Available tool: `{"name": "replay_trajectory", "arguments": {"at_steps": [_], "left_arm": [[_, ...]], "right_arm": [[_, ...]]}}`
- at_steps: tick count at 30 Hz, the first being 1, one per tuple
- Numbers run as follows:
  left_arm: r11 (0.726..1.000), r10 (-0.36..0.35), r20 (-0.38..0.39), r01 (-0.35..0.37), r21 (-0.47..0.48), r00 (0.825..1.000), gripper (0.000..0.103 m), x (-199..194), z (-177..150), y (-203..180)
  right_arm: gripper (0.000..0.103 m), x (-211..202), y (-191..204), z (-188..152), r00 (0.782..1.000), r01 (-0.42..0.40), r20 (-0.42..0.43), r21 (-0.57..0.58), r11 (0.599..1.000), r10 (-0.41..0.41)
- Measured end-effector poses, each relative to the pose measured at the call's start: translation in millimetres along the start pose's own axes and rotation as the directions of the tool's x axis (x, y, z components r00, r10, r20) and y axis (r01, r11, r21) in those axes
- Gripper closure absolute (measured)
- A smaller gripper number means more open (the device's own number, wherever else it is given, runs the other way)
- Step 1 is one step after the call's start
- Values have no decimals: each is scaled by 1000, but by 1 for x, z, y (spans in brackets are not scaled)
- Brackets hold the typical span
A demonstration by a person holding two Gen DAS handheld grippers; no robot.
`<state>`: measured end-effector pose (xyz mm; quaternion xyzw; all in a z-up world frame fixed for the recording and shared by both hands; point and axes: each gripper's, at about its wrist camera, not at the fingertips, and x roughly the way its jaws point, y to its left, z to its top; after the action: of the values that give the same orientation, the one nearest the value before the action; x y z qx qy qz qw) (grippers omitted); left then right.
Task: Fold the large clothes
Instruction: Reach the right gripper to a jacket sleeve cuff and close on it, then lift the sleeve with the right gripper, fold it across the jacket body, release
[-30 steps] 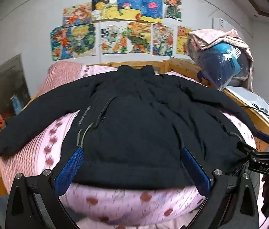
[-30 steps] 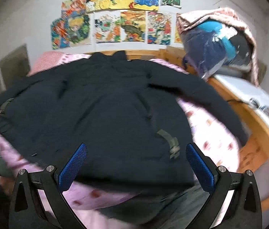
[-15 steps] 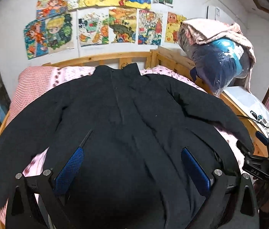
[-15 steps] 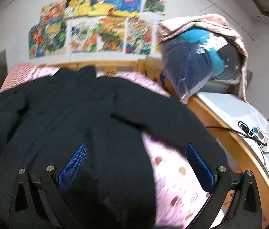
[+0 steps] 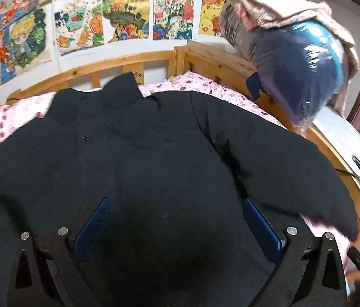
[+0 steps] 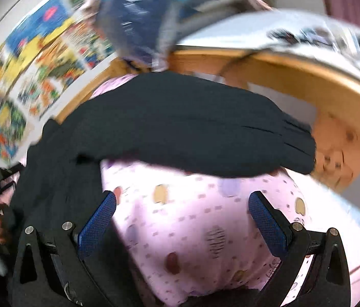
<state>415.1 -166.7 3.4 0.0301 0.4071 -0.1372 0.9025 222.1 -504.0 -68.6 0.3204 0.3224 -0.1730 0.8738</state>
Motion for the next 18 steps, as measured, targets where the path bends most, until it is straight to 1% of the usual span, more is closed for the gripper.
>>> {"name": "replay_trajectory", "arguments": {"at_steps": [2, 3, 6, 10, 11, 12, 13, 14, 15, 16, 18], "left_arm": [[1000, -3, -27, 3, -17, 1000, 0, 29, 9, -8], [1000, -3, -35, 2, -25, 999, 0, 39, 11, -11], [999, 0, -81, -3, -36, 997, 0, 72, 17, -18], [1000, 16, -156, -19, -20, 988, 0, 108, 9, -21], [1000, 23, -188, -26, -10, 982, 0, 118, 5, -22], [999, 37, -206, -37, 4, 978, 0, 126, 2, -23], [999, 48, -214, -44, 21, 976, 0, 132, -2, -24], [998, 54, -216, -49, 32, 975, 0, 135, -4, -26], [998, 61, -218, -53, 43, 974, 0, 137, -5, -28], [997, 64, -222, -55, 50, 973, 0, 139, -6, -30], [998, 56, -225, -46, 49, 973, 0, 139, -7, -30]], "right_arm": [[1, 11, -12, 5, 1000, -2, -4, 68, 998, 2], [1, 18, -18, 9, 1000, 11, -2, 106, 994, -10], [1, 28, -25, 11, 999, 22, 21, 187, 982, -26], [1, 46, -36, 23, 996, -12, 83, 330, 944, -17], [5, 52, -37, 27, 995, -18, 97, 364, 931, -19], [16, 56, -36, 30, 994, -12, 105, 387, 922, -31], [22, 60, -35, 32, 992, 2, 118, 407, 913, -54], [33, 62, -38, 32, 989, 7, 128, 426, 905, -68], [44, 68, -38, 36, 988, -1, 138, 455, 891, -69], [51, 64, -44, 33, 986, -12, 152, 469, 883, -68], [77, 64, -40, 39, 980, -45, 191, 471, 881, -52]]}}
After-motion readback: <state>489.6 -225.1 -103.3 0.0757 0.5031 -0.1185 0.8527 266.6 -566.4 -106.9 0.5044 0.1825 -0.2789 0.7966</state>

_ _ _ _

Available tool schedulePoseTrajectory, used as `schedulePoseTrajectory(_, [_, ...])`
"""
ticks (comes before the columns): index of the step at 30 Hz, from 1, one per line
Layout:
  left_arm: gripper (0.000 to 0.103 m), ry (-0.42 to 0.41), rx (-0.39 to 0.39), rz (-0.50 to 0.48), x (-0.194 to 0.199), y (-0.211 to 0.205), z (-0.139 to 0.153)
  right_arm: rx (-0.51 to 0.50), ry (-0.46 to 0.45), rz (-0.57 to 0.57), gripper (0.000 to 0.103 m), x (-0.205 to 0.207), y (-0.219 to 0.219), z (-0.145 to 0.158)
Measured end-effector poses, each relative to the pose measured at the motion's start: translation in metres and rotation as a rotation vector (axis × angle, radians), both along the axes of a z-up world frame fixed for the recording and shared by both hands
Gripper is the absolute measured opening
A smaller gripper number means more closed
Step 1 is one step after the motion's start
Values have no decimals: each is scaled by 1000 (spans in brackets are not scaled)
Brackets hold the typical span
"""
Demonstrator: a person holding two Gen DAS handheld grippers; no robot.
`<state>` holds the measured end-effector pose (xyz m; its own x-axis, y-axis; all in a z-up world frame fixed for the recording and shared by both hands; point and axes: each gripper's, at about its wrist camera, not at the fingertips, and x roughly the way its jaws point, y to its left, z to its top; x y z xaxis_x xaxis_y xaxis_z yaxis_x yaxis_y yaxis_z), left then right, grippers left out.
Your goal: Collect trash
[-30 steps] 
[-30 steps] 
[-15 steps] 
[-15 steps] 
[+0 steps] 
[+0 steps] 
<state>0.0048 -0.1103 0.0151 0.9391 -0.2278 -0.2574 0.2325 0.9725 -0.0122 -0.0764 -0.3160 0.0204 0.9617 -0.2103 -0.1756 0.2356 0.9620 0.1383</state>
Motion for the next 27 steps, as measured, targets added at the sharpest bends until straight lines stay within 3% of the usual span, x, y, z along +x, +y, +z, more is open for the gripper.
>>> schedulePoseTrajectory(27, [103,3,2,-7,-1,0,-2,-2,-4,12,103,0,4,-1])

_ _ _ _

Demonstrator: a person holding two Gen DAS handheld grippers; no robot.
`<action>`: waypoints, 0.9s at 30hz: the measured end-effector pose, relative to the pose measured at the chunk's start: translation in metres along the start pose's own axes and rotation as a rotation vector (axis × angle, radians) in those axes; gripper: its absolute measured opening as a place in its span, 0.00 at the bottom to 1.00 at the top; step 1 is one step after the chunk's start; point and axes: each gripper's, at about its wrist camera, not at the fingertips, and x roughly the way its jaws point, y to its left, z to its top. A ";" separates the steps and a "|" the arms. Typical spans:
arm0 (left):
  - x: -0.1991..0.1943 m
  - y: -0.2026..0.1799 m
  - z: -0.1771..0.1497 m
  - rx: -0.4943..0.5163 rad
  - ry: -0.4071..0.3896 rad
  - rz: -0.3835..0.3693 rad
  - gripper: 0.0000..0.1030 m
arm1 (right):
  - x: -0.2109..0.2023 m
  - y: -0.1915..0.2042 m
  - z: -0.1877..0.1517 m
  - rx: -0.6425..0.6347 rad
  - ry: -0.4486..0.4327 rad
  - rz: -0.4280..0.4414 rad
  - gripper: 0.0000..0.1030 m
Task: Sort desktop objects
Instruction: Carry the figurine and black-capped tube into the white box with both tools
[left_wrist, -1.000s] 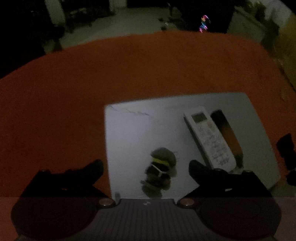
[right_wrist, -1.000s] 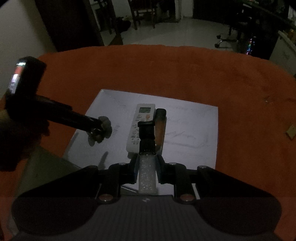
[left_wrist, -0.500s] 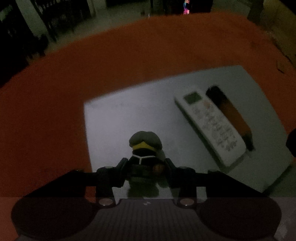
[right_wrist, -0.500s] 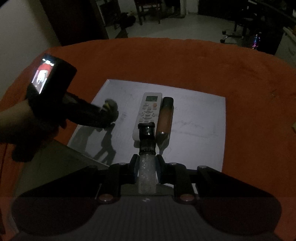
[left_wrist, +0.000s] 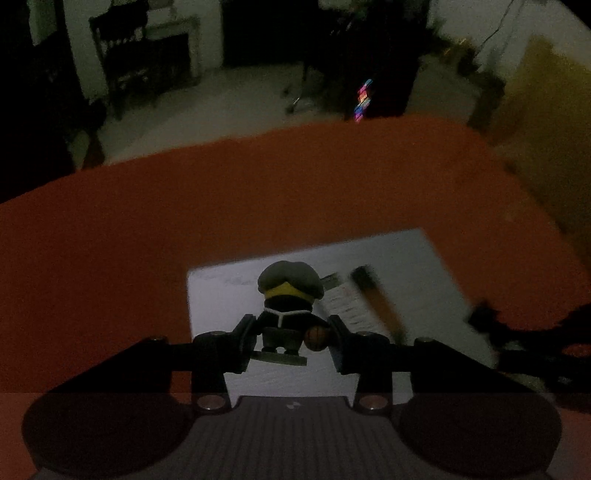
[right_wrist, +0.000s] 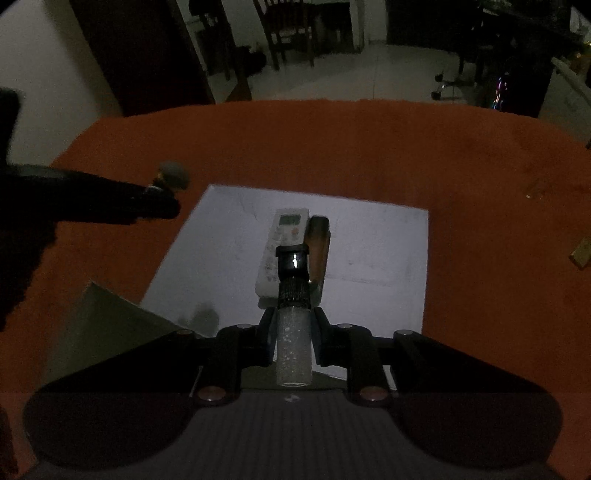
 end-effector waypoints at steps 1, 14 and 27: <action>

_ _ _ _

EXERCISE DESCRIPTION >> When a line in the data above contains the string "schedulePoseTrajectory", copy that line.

ANSWER TO THIS EXERCISE >>
Available tool schedulePoseTrajectory, used as `schedulePoseTrajectory(_, [_, ...])`
>>> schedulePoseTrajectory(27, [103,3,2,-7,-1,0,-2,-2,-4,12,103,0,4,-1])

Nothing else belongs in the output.